WHAT YOU ARE ASKED TO DO: Your answer should hold all lines of the entries that include the word "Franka".
##### DATASET EXCERPTS
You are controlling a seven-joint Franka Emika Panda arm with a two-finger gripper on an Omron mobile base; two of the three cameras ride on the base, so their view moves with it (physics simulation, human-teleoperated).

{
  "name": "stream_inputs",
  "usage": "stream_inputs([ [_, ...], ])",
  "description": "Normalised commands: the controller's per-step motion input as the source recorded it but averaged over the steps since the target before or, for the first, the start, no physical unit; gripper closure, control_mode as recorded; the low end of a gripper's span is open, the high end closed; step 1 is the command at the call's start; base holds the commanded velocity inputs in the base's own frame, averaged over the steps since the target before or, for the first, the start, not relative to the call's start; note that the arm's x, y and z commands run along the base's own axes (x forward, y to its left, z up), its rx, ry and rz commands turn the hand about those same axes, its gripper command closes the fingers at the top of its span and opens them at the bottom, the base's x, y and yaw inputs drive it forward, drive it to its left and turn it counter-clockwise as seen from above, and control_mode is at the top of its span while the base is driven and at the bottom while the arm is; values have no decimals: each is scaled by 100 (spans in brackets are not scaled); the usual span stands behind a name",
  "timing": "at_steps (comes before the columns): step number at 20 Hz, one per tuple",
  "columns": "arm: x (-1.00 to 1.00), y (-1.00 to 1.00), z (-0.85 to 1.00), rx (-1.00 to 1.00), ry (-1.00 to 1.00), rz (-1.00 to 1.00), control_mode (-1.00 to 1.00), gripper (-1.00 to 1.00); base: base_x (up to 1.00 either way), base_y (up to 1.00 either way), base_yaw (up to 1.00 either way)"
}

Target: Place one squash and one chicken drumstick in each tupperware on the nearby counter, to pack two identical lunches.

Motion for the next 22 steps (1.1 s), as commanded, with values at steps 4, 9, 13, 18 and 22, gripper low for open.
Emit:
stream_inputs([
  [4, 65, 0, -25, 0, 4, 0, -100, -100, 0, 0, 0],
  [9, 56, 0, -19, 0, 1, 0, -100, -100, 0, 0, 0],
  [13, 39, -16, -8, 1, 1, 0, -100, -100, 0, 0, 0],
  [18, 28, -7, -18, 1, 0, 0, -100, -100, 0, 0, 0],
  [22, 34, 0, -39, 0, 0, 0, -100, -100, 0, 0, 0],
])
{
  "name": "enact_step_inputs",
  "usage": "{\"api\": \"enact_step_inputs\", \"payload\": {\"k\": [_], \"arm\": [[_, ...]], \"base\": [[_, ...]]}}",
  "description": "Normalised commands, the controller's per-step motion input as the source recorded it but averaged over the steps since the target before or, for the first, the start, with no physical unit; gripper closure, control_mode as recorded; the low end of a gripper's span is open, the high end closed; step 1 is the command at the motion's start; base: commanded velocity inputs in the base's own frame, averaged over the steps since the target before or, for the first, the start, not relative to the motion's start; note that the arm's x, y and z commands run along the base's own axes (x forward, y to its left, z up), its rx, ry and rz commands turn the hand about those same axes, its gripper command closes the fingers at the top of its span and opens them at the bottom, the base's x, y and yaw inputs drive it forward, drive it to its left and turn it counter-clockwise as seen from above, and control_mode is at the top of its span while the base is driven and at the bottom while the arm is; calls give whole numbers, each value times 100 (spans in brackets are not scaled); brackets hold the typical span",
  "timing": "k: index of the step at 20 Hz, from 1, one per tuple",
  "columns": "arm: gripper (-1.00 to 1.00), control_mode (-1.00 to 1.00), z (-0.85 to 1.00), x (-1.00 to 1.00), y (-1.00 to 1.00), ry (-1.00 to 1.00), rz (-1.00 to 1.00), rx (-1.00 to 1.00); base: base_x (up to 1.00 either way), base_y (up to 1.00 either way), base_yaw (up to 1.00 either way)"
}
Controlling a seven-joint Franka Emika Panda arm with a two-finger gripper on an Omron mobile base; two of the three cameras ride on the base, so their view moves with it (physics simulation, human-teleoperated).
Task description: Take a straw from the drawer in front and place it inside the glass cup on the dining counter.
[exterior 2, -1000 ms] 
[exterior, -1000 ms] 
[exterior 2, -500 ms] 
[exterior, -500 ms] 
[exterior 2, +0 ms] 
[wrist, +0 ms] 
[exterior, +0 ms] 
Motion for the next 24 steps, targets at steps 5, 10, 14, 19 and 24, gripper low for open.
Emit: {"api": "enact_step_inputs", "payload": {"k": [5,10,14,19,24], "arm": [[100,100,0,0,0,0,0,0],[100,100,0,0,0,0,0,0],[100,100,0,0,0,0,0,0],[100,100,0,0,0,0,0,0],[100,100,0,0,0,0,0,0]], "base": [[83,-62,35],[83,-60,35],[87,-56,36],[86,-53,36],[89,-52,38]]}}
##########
TASK RESPONSE:
You are controlling a seven-joint Franka Emika Panda arm with a two-finger gripper on an Omron mobile base; two of the three cameras ride on the base, so their view moves with it (physics simulation, human-teleoperated).
Controlling a seven-joint Franka Emika Panda arm with a two-finger gripper on an Omron mobile base; two of the three cameras ride on the base, so their view moves with it (physics simulation, human-teleoperated).

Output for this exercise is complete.